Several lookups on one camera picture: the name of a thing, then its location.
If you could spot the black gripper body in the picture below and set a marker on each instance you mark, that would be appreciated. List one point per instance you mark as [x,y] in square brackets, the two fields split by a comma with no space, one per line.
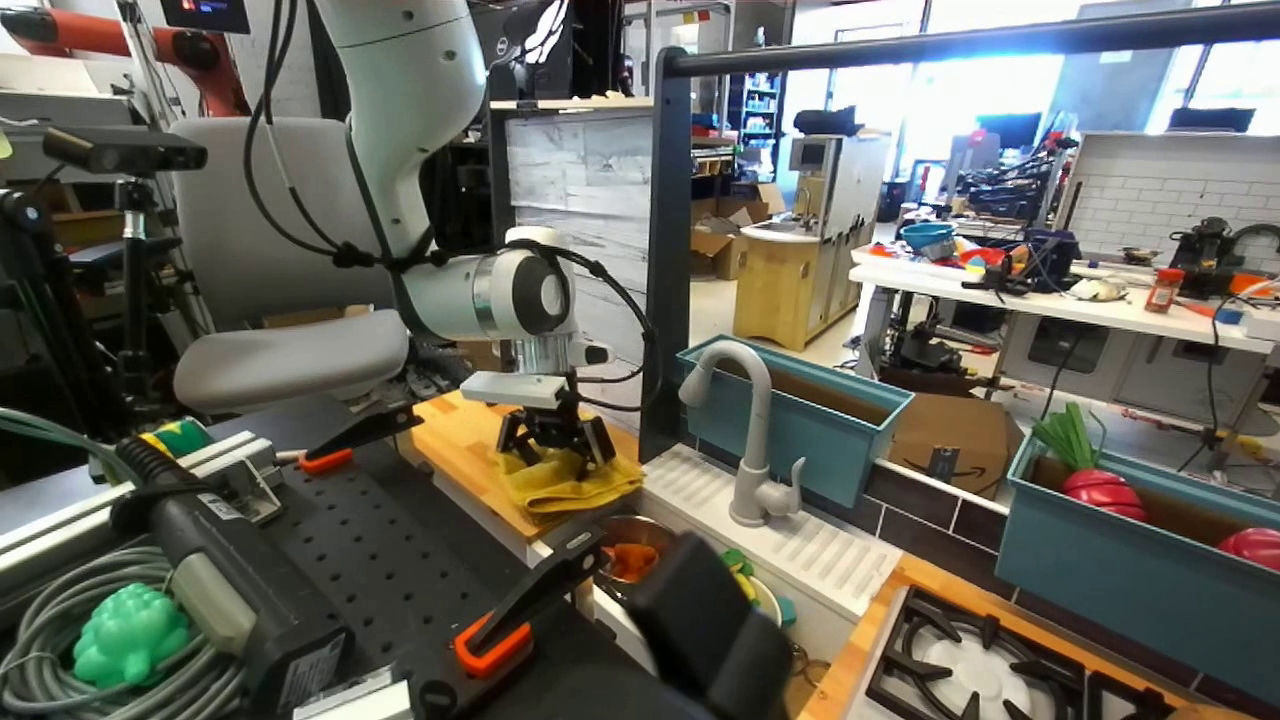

◇ ◇ ◇ ◇

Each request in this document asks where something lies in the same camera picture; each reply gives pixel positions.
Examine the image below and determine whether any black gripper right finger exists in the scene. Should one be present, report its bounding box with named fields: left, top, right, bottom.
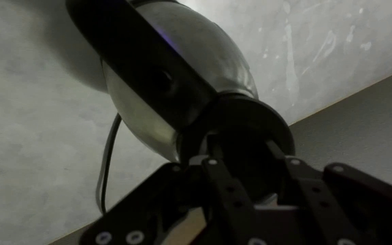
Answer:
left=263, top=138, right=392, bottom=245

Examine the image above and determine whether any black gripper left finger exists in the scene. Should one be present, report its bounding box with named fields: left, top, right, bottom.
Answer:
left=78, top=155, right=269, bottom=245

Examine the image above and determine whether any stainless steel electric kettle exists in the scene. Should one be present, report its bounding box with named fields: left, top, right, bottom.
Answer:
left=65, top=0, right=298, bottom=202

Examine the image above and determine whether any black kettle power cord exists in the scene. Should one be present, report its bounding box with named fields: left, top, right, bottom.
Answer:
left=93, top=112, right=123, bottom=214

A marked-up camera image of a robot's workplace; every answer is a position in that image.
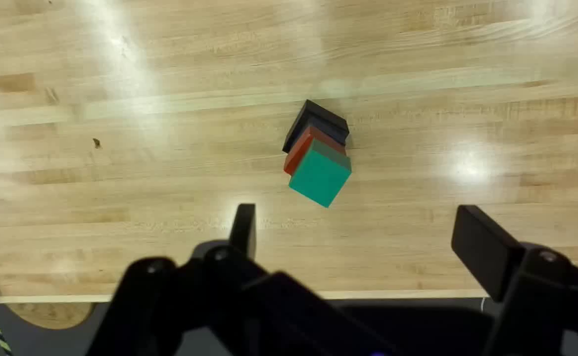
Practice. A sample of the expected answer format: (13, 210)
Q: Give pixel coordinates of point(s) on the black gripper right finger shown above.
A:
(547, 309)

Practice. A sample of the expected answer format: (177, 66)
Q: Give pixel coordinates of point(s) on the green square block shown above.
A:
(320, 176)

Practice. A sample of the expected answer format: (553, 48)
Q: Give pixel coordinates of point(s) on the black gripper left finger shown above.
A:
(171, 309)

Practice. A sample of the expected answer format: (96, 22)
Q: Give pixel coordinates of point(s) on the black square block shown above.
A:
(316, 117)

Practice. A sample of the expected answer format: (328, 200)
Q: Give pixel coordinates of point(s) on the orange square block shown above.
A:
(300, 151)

◇ ◇ ◇ ◇

## YOUR INSTRUCTIONS
For each line above that contains "block", make a copy.

## REPLY
Q: Give pixel coordinates of point(s) on the green square block shown above.
Q: Give pixel coordinates of point(s) on the black square block shown above.
Q: Give pixel coordinates of point(s) on the orange square block shown above.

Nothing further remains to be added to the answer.